WHAT YOU SHOULD DO:
Across the listing below, how many lines include the word "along"? The answer is that number, with nothing added.

INFORMATION SUPPLIED:
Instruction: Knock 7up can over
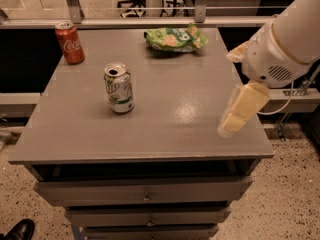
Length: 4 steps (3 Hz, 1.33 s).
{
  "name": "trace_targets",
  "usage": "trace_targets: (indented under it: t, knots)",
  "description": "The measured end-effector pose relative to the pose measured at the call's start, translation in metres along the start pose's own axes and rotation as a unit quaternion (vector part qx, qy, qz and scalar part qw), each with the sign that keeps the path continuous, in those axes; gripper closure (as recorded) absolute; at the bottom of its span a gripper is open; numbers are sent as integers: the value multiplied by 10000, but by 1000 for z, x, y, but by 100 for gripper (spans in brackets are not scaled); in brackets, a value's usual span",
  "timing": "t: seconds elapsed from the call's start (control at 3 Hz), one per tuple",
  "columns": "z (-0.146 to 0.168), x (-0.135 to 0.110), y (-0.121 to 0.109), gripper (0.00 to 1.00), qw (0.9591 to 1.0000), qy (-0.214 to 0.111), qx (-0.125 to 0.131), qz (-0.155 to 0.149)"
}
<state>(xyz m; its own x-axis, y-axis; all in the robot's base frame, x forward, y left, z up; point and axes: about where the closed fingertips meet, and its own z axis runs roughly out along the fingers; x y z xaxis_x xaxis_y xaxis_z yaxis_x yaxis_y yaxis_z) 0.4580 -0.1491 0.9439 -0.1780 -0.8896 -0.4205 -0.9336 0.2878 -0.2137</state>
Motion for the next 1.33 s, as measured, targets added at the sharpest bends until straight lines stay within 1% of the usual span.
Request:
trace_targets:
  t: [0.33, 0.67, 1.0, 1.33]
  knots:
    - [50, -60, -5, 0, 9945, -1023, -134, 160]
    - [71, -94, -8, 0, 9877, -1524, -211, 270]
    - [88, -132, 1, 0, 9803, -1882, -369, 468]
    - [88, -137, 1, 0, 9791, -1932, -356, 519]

PROBLEM SOLUTION:
2